> **THE TASK**:
All that is needed is the lines from the one containing "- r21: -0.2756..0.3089" through the end of the listing, printed exactly, with no pictures among them.

▬▬▬▬▬▬

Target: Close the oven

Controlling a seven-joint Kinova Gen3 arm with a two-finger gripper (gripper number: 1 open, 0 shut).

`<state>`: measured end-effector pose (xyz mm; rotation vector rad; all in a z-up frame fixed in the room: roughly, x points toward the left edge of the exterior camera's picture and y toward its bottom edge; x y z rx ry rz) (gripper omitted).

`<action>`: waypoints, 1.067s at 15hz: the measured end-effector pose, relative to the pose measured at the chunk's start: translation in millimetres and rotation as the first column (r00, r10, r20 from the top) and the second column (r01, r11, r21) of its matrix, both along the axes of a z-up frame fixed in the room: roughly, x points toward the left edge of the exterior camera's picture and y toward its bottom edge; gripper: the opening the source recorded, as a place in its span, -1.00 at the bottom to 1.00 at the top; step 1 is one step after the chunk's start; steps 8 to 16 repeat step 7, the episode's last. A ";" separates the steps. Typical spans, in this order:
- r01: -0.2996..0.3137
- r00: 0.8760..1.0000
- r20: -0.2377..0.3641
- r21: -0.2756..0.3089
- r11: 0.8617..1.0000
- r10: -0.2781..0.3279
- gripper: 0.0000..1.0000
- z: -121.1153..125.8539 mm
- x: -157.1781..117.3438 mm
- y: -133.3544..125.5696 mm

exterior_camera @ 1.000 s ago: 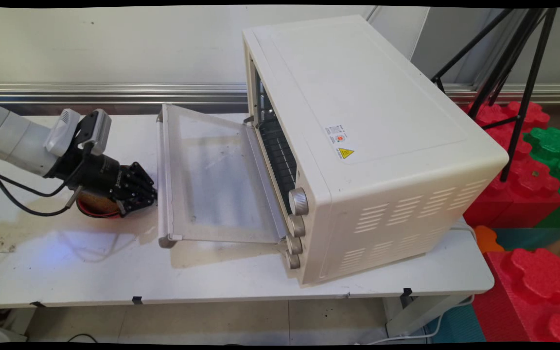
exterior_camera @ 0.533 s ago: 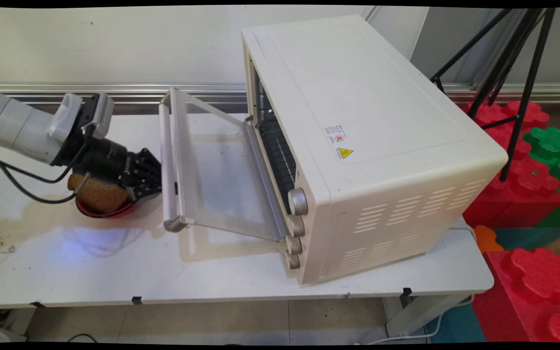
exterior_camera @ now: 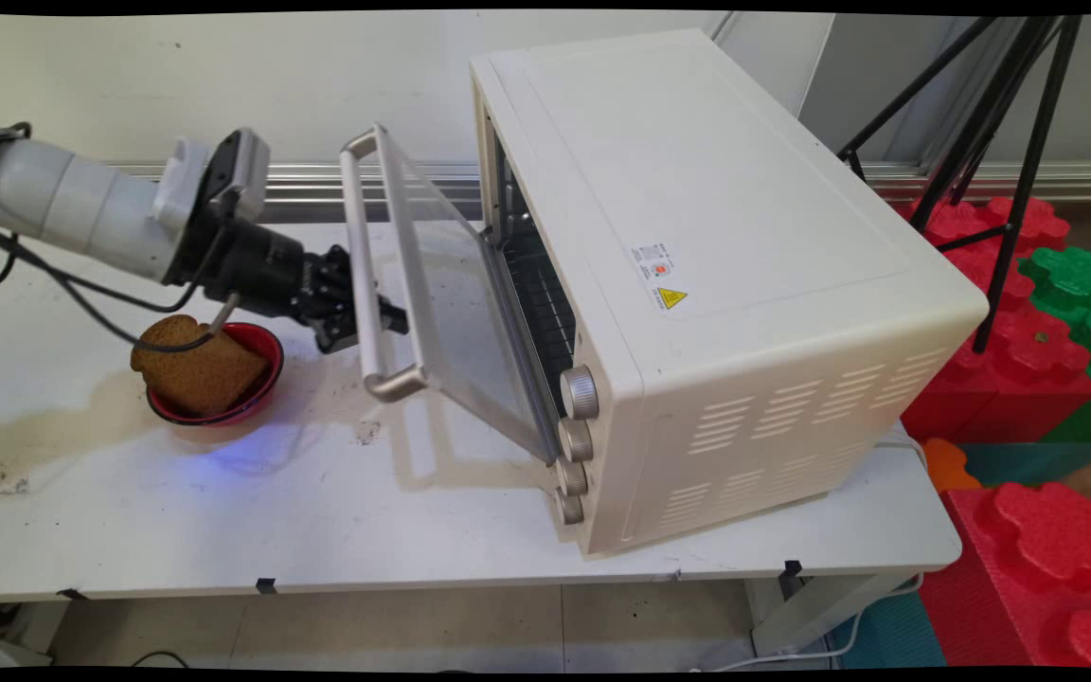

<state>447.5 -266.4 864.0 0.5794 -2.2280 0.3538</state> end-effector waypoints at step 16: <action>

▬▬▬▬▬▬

> **EXERCISE ANSWER**:
- r21: -0.2756..0.3089
- r11: 0.8617..1.0000
- r10: -0.2781..0.3279
- gripper: 0.0000..1.0000
- z: -121.1153..125.8539 mm
- x: -157.1781..117.3438 mm
- y: -133.3544..125.5696 mm

exterior_camera @ 1.000 s ago: 
exterior_camera @ 0.533 s ago: 
exterior_camera @ now: 

<state>447.5 -266.4 864.0 0.5794 -2.2280 0.3538</state> end-effector waypoints at step 16: <action>

The answer contains nothing more.